# So That's How They Used to Seal Steel Ship Hulls !



## CalgaryPT (Jan 21, 2019)

Completely off any topic, but I'm in an unusually bad insomnia cycle for the past month....so Google is my friend.

After I got my new solid rivet gun a while back it's been bugging me how ship builders solved the issue of making riveted plates watertight. I have seen old wooden boats caulked with oakum and tar etc., but always wondered how steel hulls were done. I also knew wooden boats made with certain types of wood were sunk first to allow the wood to expand and help seal the joints, but what about steel? I created a post a while back about my gun and even showed a vid of old fashioned hot rivets being set (very cool), so maybe that's how I got down this path of wondering.
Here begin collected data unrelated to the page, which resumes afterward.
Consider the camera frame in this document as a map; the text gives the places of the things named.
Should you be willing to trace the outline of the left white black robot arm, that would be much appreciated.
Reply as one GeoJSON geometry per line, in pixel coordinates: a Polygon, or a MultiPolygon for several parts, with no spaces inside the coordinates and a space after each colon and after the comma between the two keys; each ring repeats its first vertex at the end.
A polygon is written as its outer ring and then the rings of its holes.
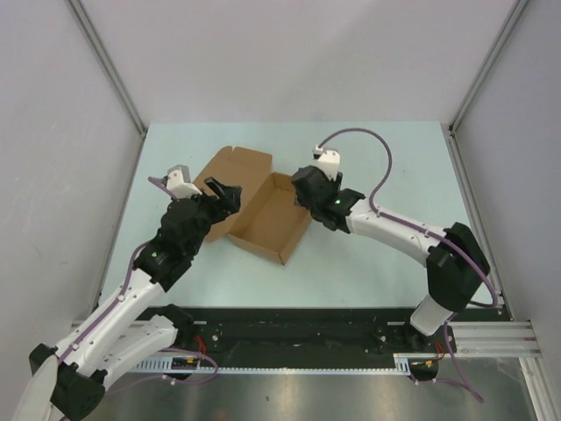
{"type": "Polygon", "coordinates": [[[129,369],[160,350],[181,351],[194,342],[193,318],[173,304],[157,310],[140,332],[127,330],[189,270],[212,226],[239,212],[241,187],[213,177],[204,182],[209,192],[167,184],[171,201],[160,227],[132,253],[120,286],[56,345],[32,350],[32,379],[16,420],[46,420],[52,407],[68,420],[82,420],[129,369]]]}

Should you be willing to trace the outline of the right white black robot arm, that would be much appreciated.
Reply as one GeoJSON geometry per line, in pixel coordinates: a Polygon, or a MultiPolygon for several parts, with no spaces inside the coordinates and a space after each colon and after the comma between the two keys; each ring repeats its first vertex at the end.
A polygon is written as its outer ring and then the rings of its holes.
{"type": "Polygon", "coordinates": [[[423,225],[412,219],[375,208],[365,195],[341,187],[342,175],[331,180],[319,168],[307,166],[293,174],[295,202],[331,231],[341,231],[369,239],[406,254],[427,273],[428,294],[417,305],[404,330],[406,345],[424,352],[436,341],[436,332],[462,312],[479,286],[497,293],[488,280],[490,266],[471,229],[455,223],[450,228],[423,225]]]}

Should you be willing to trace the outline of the brown cardboard box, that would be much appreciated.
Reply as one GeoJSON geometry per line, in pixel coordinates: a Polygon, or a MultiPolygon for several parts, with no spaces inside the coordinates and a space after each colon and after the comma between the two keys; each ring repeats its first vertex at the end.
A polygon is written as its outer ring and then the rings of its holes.
{"type": "Polygon", "coordinates": [[[205,241],[227,237],[237,247],[285,266],[307,231],[311,216],[295,204],[291,176],[272,170],[269,153],[226,146],[220,149],[195,178],[199,189],[214,177],[242,188],[238,213],[214,225],[205,241]]]}

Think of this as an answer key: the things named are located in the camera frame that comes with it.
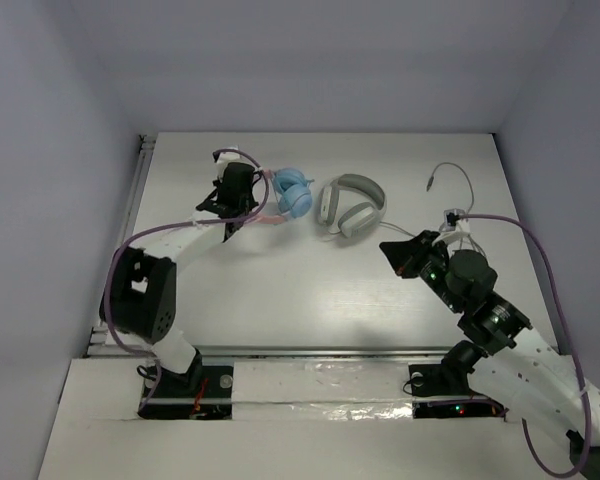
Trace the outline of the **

Anyways, I finally did some research and was fascinated to discover that the plates were indeed "caulked," but not in the way we use the term today. The plates are actually deformed (caulked) with impact hammers to plasticize the metal, creating a downward facing ridge that presses on the bottom plate to create the watertight seal. It is a two stage process to make the joint watertight, but in fact uses no substrate to achieve the result. Between the contraction of the hot rivet and the proper seam done by a skilled tradesman, the plates are watertight. A great illustration is here:







The full explanation (with photo of the cross section) can be found here: http://johnoxley.org.au/restoration/how-is-it-done/caulking-plate-edges/ The distance from the edge of the plate to the rivet (not shown here) is actually critical. When just right the ridge ever so slightly lifts the plate against the rivet, resulting in a spring-like seal against the bottom plate. Genius!

While welding has been around since the 19th century, it was weaker that rivets back then (plus we knew less about materials science). Rivets also had an added benefit of stopping stress cracks from travelling the length of the plate—something problematic in cold Atlantic waters with big waves. Some Liberty ships literally snapped in two even before leaving the dock. There's a pic of one here: https://metallurgyandmaterials.wordpress.com/2015/12/25/liberty-ship-failures/

Now that I have this "caulking" solution tucked in my brain, perhaps I can rest tonight.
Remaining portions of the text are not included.